Once the file has been generated, you can build your packer environment with the packer build command. Note that some templates will require additional variables to be passed to them at run time, for example the AWS template requires a VPC ID and subnet ID specific to your account.

packer build \
  -var 'aws_vpc_id=vpc-example' \
  -var 'aws_subnet_id=subnet-example' \
  output.json

By default any Packer machines are built with the hostname of "packer" which allows you to specifically target them with your manifests. If you don't do any targetting, the default manifests will be applied.

Templates tend to have other customisable variables, check the available options and their defaults with packer inspect output.json.

Tutorials

If you're looking for a more complete introduction to doing masterless Puppet and want to use Pupistry, check out a tutorial by the author:

https://www.jethrocarr.com/2015/05/10/setting-up-and-using-pupistry

By following this tutorial you can go from nothing, to having a complete up and running masterless Puppet environment using Pupistry. It covers the very basics of setting up your r10k environment.

GPG Notes

GPG can be a bit of a beast to setup and get used to. Pupistry tries to make the signing and key sharing process as simple as possible, but setting up GPG on your platform and creating your key is beyond the scope of this document.

If you are being asked for your GPG password for every pupistry push even in rapid succession, then you may need to setup gpg-agent so it can keep you logged in for short durations to get a better balance of security vs usability.
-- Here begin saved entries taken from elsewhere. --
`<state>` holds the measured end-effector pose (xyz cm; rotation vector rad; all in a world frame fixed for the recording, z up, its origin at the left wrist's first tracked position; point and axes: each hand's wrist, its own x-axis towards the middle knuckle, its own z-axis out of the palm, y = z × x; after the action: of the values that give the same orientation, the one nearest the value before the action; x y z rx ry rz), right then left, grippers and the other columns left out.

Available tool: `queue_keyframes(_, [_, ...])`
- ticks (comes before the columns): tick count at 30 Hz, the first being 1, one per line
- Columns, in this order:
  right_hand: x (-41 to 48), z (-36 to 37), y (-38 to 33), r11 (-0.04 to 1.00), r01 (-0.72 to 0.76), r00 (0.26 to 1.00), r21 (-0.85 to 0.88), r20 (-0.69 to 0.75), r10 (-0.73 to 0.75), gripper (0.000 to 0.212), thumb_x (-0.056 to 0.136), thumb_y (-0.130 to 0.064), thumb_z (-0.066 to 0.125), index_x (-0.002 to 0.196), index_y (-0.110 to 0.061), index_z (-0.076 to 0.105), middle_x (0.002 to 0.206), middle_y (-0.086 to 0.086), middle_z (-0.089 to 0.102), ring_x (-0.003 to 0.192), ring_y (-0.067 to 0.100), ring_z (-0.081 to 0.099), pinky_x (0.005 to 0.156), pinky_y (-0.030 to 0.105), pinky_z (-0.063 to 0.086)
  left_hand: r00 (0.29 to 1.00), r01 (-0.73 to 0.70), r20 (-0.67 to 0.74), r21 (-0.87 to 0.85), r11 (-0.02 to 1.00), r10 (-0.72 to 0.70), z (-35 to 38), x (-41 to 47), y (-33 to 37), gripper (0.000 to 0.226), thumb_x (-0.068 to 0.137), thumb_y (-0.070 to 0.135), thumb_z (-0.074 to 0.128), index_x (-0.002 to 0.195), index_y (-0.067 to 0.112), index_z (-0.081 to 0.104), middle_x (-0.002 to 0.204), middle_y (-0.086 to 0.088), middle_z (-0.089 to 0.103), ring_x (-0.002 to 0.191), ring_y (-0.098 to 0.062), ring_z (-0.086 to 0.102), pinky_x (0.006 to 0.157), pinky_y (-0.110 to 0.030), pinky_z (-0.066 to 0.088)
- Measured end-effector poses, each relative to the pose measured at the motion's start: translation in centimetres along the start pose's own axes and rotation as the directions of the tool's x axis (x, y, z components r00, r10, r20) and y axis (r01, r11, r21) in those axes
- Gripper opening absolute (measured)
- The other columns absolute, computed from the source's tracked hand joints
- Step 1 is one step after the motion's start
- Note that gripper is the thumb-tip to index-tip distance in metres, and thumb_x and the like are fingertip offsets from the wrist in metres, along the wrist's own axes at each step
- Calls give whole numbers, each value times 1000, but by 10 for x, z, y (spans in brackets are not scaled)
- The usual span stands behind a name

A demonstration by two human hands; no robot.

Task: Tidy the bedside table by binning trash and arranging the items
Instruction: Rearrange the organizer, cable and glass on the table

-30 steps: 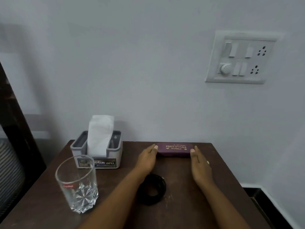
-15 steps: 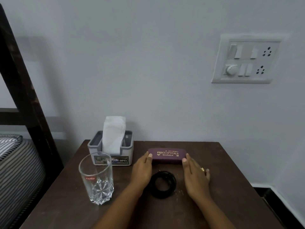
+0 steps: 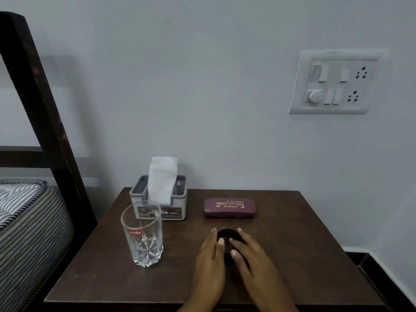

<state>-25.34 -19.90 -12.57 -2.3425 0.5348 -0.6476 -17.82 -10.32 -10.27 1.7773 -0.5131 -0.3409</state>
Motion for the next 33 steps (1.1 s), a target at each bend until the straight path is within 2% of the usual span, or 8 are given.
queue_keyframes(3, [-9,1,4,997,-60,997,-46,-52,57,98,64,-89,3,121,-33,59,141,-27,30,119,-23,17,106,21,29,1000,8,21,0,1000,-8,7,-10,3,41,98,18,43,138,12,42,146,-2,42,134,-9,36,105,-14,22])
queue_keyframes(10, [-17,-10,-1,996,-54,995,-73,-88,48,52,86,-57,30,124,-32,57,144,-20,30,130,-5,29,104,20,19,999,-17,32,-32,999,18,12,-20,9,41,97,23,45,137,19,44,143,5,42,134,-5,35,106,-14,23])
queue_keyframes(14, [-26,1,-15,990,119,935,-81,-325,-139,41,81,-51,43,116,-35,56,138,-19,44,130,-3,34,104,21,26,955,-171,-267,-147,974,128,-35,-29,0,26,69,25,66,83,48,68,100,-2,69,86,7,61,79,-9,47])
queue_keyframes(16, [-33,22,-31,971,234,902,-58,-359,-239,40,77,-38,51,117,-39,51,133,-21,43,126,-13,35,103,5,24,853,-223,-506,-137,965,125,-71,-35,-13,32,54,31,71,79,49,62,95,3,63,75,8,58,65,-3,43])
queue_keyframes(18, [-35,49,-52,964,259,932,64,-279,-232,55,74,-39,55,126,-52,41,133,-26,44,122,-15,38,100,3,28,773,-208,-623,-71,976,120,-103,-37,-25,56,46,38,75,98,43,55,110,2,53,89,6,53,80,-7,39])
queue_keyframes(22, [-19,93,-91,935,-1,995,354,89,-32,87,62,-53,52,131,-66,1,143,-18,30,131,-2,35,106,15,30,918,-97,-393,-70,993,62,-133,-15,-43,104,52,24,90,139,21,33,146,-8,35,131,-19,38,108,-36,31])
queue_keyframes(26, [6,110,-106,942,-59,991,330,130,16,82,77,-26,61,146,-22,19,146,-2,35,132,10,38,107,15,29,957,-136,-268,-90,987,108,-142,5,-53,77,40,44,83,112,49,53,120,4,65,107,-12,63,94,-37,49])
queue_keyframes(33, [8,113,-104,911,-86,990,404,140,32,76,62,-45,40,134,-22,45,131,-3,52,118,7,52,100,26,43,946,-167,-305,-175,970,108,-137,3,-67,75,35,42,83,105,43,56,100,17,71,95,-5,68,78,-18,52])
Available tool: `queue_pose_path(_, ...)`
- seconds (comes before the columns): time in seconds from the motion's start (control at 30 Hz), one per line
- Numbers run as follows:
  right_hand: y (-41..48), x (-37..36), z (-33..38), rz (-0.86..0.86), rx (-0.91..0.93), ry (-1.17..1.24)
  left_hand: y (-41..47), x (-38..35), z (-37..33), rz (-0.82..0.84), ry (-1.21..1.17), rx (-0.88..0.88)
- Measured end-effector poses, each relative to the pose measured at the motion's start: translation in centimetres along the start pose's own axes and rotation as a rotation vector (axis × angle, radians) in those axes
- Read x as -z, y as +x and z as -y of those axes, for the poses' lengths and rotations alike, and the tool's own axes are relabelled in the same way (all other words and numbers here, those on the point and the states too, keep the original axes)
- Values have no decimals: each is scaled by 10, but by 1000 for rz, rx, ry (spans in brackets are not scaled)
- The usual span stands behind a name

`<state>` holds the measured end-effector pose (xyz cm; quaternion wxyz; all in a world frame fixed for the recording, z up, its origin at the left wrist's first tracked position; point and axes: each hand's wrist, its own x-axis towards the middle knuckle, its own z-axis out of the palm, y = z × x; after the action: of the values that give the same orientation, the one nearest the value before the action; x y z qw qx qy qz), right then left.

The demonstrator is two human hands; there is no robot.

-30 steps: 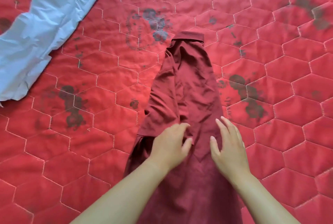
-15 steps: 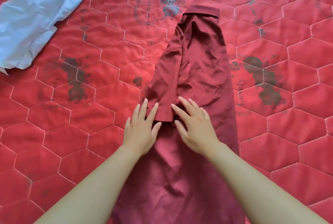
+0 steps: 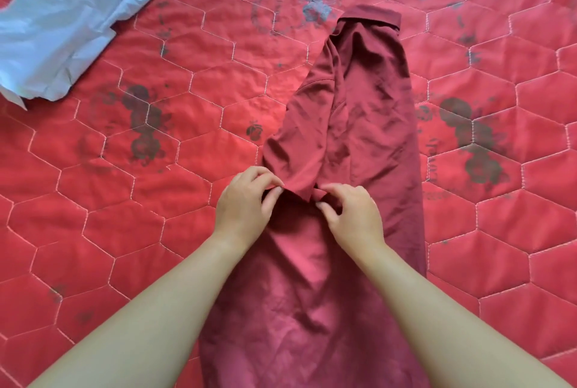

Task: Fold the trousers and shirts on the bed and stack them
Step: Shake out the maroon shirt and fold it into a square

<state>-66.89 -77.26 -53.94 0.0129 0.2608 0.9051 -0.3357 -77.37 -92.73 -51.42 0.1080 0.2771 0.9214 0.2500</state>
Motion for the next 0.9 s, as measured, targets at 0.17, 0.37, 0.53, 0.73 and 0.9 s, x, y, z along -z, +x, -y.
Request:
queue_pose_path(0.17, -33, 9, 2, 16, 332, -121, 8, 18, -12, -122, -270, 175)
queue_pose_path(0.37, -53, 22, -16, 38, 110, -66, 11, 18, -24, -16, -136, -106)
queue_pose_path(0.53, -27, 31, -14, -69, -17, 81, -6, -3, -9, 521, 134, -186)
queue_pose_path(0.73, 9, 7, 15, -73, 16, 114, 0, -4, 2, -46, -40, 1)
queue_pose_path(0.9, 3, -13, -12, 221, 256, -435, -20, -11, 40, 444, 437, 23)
Currently Pupistry supports a 1:1 approach, where the key used to sign the artifact is the key used to verify it. Pull requests to add support for signing and verifying against a keyring list would be welcome to make it easier for teams to use GPG without having everyone with a single master key.

Note that GPG isn't vital for security - you still have end-to-end transport security between your build machine and your servers via HTTPS/TLS to and from the S3 bucket, all that GPG does is prevent anyone who managed to break into your S3 bucket from pushing their own Puppet manifests out.

Generally S3 is secure (assuming no bugs in AWS itself), any likely exploit would be from you accidentally sharing your IAM credentials in the wrong place, or an exploited build server.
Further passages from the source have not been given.